313. Excuses, excuses ….

“Mrs Bantry was dreaming. Her sweet peas had just taken a First at the flower show. The vicar, dressed in cassock and surplice, was giving out the prizes in church. His wife wandered past, dressed in a bathing-suit, but as is the blessed habit of dreams this fact did not arouse the disapproval of the parish in the way it would assuredly have done in real life…

“Mrs Bantry was enjoying her dream a good deal. She usually did enjoy those early-morning dreams that were terminated by the arrival of early-morning tea. Somewhere in her inner consciousness was an awareness of the usual early-morning noises of the household. The rattle of the curtain-rings on the stairs as the housemaid drew them, the noises of the second housemaid’s dustpan and brush in the passage outside. In the distance the heavy noise of the front-door bolt being drawn back.

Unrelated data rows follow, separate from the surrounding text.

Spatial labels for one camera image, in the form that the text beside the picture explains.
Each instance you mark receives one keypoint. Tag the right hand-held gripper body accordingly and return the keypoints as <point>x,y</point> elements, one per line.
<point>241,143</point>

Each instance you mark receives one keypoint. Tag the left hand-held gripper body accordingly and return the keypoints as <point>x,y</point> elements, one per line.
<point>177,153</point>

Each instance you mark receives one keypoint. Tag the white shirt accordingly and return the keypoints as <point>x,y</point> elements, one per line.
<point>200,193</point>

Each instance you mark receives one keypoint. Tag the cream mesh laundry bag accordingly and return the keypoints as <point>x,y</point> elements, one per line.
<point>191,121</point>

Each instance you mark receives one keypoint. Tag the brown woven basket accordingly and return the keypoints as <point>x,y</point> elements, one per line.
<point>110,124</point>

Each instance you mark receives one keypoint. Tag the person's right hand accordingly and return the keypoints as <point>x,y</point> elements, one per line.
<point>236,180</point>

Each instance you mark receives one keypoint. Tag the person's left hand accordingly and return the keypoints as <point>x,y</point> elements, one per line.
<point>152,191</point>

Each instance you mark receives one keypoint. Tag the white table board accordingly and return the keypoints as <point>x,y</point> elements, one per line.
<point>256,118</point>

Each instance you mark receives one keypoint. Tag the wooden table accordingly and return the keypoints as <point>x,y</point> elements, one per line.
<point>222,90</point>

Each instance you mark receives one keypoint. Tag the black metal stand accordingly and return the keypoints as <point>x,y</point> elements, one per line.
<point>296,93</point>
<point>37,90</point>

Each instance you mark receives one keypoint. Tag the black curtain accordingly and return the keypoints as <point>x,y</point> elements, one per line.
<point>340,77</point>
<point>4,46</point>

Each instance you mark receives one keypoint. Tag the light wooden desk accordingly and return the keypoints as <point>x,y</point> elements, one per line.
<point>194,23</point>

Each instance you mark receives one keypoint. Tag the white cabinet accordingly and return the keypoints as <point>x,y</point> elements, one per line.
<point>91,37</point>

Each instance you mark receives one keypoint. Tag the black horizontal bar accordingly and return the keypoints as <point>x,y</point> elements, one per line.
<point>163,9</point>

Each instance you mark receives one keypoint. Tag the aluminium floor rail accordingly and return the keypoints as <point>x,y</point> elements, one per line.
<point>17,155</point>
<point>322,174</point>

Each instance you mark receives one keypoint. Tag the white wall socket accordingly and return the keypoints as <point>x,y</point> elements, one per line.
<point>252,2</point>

“Another day was beginning. In the meantime she must extract as much pleasure as possible from the flower show – for already its dream-like quality was becoming apparent…”     (The Body in the Library)

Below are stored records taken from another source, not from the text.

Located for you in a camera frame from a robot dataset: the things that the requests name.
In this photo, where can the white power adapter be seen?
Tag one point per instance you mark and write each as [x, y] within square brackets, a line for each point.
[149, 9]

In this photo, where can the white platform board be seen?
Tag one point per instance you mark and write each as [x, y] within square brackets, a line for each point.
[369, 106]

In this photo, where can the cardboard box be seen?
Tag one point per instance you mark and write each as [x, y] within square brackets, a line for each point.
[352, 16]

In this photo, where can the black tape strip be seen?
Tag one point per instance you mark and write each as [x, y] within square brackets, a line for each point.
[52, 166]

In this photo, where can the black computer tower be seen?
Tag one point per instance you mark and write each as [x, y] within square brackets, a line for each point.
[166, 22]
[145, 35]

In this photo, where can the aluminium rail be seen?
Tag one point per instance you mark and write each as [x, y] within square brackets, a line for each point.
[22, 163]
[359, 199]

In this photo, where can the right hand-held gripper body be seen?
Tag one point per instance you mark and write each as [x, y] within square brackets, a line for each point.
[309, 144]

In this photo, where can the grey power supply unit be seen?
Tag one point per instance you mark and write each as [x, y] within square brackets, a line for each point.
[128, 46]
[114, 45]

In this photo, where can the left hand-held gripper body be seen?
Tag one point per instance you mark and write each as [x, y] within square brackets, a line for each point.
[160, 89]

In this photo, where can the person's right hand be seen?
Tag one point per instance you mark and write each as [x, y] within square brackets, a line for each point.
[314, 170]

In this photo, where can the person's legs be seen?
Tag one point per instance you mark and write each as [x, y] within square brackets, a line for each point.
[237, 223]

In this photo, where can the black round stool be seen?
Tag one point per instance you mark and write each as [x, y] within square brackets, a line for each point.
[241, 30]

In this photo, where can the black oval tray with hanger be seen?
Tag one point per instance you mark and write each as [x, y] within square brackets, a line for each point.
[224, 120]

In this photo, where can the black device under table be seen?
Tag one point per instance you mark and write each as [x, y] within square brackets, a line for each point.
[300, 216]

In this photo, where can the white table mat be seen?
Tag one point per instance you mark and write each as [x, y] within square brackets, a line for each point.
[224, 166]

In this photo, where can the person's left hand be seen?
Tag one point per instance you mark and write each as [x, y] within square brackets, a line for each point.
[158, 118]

So much like the early mornings in Jelly Towers, give or take the odd housemaid.  

Agatha Christie was my gateway drug into adult fiction, between Enid Blyton to Eric Blair. Ma had a shelf of them, just asking to be gulped down – it would have been rude to refuse.

In adulthood, though, my Christies have largely come through adaptations: John Moffat on the wireless, David Suchet and the superlative Joan Hickson on the box. Many of these are very enjoyable, and you get Christie’s plots – more or less – and her characters – more or less – but not, of course, her narration.  Now, I’ve returned to the books themselves and, this time through, I’ve more appreciation of her skill as a writer.

Take the beginning of The Body in the Library: the short opener drawing us straight in, the sentences become longer and more complex as Mrs Bantry awakens, the rhythm of the repeated phrase ‘early-morning’ pulling us along.  As for Mrs Bantry, there’s no actual description of her but don’t we feel we know her by the fact that her dream scenario is to be given a prize for her sweet peas by the vicar? Lovely stuff.  

My return to the Christie-verse has come to pass because of the podcast All About Agatha.   This is the work of Catherine Broback and Kemper Donovan, two young Californians who, since September 2016, have been reading, discussing and rating Christie’s work in order of publication. The podcast comes out weekly: they tackle a novel a month and in between some of her short stories. I find Catherine and Kemper good company; they are warm and witty and I enjoy their discussions. So I’ve set myself the challenge of catching them up before they get to Christie’s final novel.  As at today, they have only eight more novels to go (Christie wrote sixty-six) whereas I’ve just started reading her thirtieth. 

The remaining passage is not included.